___ SOURCE DATA ___
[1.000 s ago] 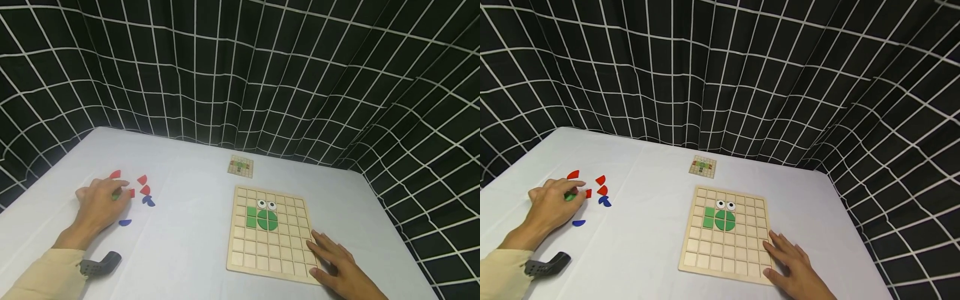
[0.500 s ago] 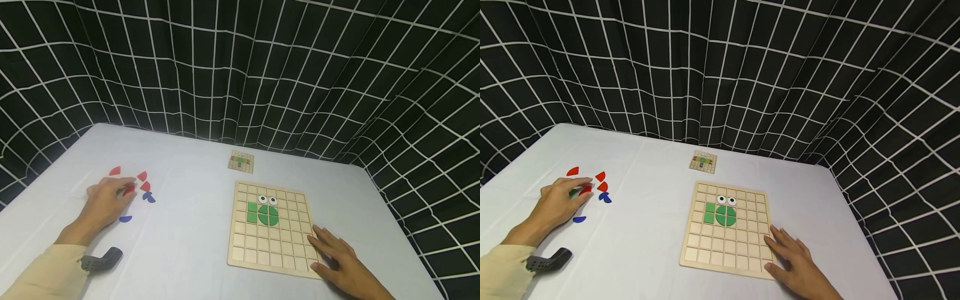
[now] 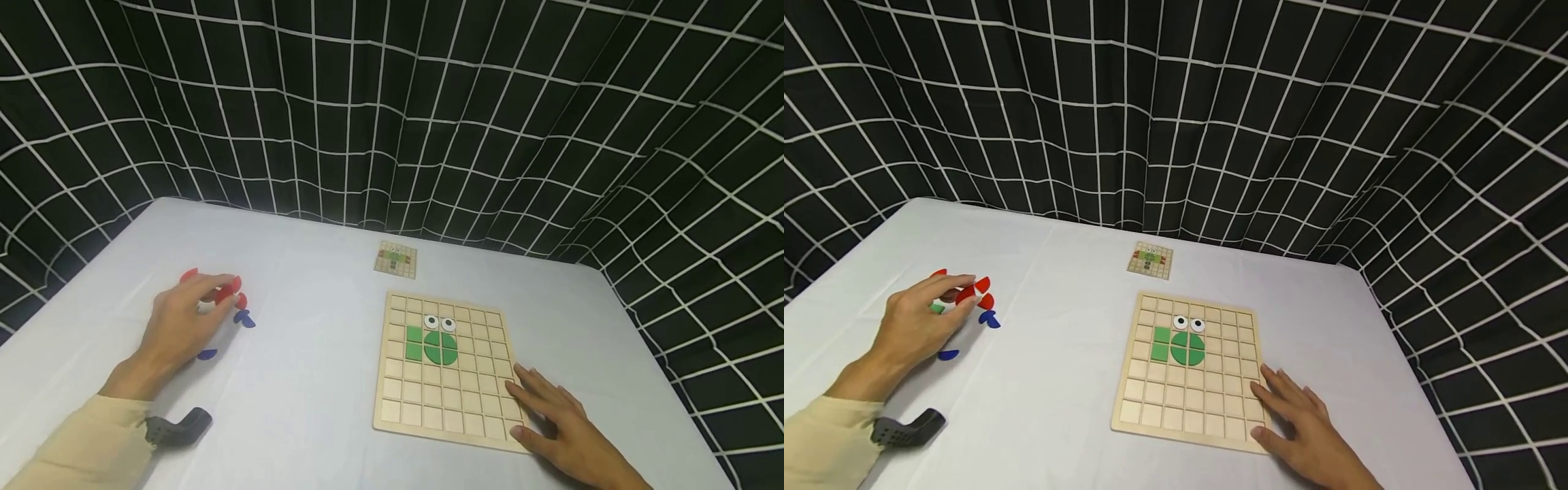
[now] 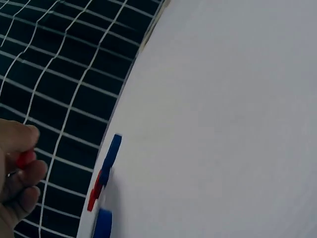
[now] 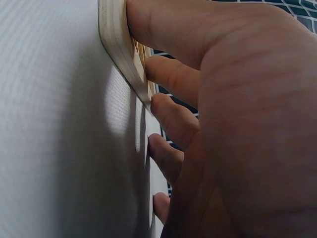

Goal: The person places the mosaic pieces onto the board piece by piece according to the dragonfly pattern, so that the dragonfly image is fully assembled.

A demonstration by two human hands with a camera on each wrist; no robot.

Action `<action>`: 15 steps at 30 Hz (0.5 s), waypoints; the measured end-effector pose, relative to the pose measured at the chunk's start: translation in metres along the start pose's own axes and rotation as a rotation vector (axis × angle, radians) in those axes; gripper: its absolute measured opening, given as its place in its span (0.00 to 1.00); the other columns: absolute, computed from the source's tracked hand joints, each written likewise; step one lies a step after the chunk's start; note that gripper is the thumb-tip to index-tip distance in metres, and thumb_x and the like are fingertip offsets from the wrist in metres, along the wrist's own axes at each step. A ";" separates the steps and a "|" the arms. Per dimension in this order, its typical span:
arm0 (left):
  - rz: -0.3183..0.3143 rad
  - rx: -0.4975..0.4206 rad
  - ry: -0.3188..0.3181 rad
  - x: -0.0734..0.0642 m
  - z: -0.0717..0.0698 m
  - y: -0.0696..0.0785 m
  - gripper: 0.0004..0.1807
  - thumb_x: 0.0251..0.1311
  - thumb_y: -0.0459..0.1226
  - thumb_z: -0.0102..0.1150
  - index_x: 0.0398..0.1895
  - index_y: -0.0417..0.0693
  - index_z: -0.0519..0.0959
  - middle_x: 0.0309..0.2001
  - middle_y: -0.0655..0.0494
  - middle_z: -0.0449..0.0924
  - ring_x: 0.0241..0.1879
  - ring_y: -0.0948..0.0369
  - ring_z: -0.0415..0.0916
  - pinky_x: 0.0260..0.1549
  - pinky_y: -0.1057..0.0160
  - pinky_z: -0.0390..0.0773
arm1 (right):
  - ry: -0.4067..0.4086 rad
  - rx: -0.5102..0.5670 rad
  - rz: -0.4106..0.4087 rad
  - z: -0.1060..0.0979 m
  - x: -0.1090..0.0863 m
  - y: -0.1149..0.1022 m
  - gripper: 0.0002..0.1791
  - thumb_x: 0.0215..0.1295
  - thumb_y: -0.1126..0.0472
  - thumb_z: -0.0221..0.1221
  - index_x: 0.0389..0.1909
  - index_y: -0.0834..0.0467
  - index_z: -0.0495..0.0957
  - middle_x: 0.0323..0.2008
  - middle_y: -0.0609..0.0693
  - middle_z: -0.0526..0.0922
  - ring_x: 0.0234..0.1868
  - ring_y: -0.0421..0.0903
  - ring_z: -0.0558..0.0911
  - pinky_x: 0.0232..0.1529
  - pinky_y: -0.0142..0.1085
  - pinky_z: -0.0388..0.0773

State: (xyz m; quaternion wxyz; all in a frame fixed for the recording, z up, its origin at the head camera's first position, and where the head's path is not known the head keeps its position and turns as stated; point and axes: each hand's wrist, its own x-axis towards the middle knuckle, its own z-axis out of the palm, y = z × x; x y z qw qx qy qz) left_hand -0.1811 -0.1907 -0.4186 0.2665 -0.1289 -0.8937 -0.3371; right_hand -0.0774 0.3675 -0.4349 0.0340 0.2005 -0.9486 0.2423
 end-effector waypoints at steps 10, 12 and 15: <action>0.221 -0.106 0.070 0.008 0.021 0.037 0.21 0.43 0.20 0.74 0.43 0.37 0.85 0.37 0.50 0.86 0.34 0.57 0.80 0.40 0.81 0.70 | -0.007 -0.059 -0.002 0.000 0.003 0.000 0.34 0.58 0.52 0.71 0.66 0.55 0.76 0.72 0.56 0.67 0.73 0.23 0.43 0.68 0.25 0.33; 0.253 -0.144 0.060 0.009 0.028 0.045 0.21 0.42 0.20 0.74 0.43 0.38 0.85 0.37 0.52 0.86 0.34 0.58 0.80 0.39 0.79 0.72 | -0.013 -0.050 0.012 0.001 0.003 0.000 0.34 0.58 0.52 0.71 0.66 0.55 0.76 0.72 0.57 0.67 0.73 0.23 0.42 0.70 0.28 0.32; 0.282 -0.205 0.044 0.011 0.041 0.055 0.21 0.42 0.20 0.74 0.43 0.39 0.86 0.36 0.55 0.85 0.33 0.60 0.80 0.37 0.72 0.75 | -0.017 -0.042 0.018 0.001 0.003 0.001 0.34 0.58 0.52 0.71 0.66 0.55 0.76 0.72 0.57 0.66 0.73 0.23 0.42 0.72 0.34 0.33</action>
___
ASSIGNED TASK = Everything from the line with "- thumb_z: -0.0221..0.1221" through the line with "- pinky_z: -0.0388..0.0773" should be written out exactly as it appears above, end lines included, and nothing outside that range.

RESULT OF THIS EXERCISE =
  - thumb_z: -0.0221..0.1221
  - index_x: 0.0389..0.1909
  - index_y: -0.0834..0.0467
  - index_z: -0.0495..0.0957
  - middle_x: 0.0323..0.2008
  - middle_y: -0.0609..0.0693
  - middle_z: -0.0526..0.0922
  - ring_x: 0.0234..0.1868
  - ring_y: -0.0421..0.0903
  - ring_z: -0.0558..0.0911
  - pinky_x: 0.0232..0.1529
  - pinky_y: -0.0142..0.1085
  - pinky_z: -0.0388..0.0773

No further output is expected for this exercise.